***** COLLECTED DATA *****
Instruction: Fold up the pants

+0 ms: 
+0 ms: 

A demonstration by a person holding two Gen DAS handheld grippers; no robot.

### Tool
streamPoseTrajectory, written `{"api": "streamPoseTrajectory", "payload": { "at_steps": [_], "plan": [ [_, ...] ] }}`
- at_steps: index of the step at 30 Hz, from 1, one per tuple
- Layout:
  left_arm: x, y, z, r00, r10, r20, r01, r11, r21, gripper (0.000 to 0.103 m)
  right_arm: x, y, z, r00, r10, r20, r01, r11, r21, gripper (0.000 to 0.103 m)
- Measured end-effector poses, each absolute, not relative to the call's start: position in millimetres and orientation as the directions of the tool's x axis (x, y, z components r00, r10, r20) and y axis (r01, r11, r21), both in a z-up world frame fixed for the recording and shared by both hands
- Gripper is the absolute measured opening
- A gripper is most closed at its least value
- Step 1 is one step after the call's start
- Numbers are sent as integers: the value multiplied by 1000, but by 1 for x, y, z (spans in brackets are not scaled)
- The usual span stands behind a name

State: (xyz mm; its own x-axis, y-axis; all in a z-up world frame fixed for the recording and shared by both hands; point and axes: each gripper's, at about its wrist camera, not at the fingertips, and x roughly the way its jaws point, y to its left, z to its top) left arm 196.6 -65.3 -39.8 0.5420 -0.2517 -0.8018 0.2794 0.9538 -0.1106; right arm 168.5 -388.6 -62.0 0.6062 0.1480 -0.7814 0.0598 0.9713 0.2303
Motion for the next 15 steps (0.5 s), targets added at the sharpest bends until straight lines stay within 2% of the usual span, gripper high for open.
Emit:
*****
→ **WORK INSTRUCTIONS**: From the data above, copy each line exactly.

→ **ANSWER TO THE EXERCISE**:
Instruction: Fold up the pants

+0 ms: 
+0 ms: 

A demonstration by a person holding two Gen DAS handheld grippers; no robot.

### Tool
streamPoseTrajectory, written `{"api": "streamPoseTrajectory", "payload": { "at_steps": [_], "plan": [ [_, ...] ] }}`
- at_steps: index of the step at 30 Hz, from 1, one per tuple
- Layout:
  left_arm: x, y, z, r00, r10, r20, r01, r11, r21, gripper (0.000 to 0.103 m)
  right_arm: x, y, z, r00, r10, r20, r01, r11, r21, gripper (0.000 to 0.103 m)
- Measured end-effector poses, each absolute, not relative to the call's start: position in millimetres and orientation as the directions of the tool's x axis (x, y, z components r00, r10, r20) and y axis (r01, r11, r21), both in a z-up world frame fixed for the recording and shared by both hands
- Gripper is the absolute measured opening
- A gripper is most closed at its least value
- Step 1 is one step after the call's start
- Numbers are sent as integers: the value multiplied by 1000, but by 1 for x, y, z (spans in brackets are not scaled)
- The usual span stands behind a name

State: (xyz mm; its own x-axis, y-axis; all in a z-up world frame fixed for the recording and shared by both hands; point and axes: each gripper's, at about its wrist camera, not at the fingertips, and x roughly the way its jaws point, y to its left, z to its top) left arm 196.6 -65.3 -39.8 0.5420 -0.2517 -0.8018 0.2794 0.9538 -0.1106; right arm 168.5 -388.6 -62.0 0.6062 0.1480 -0.7814 0.0598 0.9713 0.2303
Motion for the next 15 steps (0.5 s), targets added at the sharpest bends until straight lines stay within 2% of the usual span, gripper high for open.
Emit:

The required output has been given in full.